TIMES MALANG, MALANG – Pengusaha senior asal Kota Malang, Ega Pragawinata (78), menggugat pelaksanaan eksekusi lelang aset yang dinilai tidak sesuai prosedur hukum. Gugatan tersebut diajukan bersama empat saudaranya ke Pengadilan Agama (PA) Kota Malang pada 18 Mei 2025, sebagai bentuk perlawanan terhadap tindakan lelang yang dilakukan KPKNL Malang atas permintaan PT Bank Panin Dubai Syariah Malang.
Menurut kuasa hukumnya, Dr. Yayan Riyanto, SH, MH, pelaksanaan lelang tersebut mengandung cacat hukum serius dan berpotensi melanggar ketentuan perbankan syariah.
Pengumuman objek milik Ega Pragawinata bahwa masih sengketa di pengadilan, dipasang di lokasi Jalan Simpang LA Sucipto Kota Malang (FOTO: Dok. Pribadi/TIMES Indonesia)
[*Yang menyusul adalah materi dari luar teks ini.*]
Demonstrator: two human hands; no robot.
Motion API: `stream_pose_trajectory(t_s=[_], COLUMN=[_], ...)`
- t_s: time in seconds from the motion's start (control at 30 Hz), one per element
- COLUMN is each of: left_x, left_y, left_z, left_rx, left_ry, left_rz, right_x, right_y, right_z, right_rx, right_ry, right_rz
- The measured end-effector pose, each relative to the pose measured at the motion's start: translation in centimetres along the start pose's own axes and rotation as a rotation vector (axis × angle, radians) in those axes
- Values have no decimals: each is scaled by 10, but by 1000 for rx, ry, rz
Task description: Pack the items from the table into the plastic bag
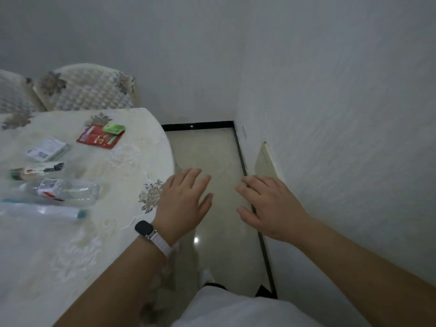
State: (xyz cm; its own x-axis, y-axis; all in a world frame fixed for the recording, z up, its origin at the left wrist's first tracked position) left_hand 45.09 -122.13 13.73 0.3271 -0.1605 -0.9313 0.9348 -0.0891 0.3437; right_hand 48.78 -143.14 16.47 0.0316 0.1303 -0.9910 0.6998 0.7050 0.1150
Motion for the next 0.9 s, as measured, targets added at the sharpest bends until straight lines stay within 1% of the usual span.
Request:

“Eksekusi ini menimbulkan pertanyaan besar soal legalitas dan prosedurnya. Kami meminta agar pelaksanaan lelang ditunda hingga ada keputusan hukum tetap,” ujar Yayan dalam keterangannya, Kamis (22/5/2025).
Berawal dari Pembiayaan Rp25 Miliar
Kasus ini bermula pada tahun 2015, saat Ega mengajukan pembiayaan senilai Rp25 miliar kepada Bank Panin Dubai Syariah dengan jaminan 12 Sertifikat Hak Milik (SHM) yang terletak di kawasan strategis Jalan Simpang LA Sucipto, Kota Malang. Nilai jaminan tersebut ditaksir mencapai Rp31,2 miliar.
Usaha Ega sempat berjalan lancar selama dua tahun. Ia telah membayar nisbah (bagi hasil) sebesar Rp5,5 miliar, bahkan telah menebus dua dari 12 SHM yang diagunkan. Namun sejak Maret 2018, terjadi kesulitan pembayaran, yang kemudian direspons bank dengan mengajukan permohonan sita eksekusi ke Pengadilan Agama Malang pada 23 Januari 2019.
Lelang terhadap aset dijadwalkan berlangsung di KPKNL Malang pada 27 Mei 2025, dengan nilai objek mencapai Rp20 miliar.
Dipertanyakan: Jalur Penyelesaian hingga Legalitas Akad
Tim kuasa hukum menilai lelang tersebut menyalahi akad pembiayaan Line Facility (Musyarakah) Nomor 09 tanggal 11 Mei 2015, di mana disebutkan bahwa penyelesaian sengketa harus dilakukan melalui Pengadilan Negeri Kota Malang.
Namun, berdasarkan Pasal 55 ayat (1) UU No. 21 Tahun 2008 tentang Perbankan Syariah dan Putusan Mahkamah Konstitusi No. 93/PUU-X/2012, penyelesaian sengketa syariah harus dilakukan melalui Pengadilan Agama.
“Karena itu, kami menilai akad pembiayaan tersebut tidak sah dan batal demi hukum,” tegas Yayan.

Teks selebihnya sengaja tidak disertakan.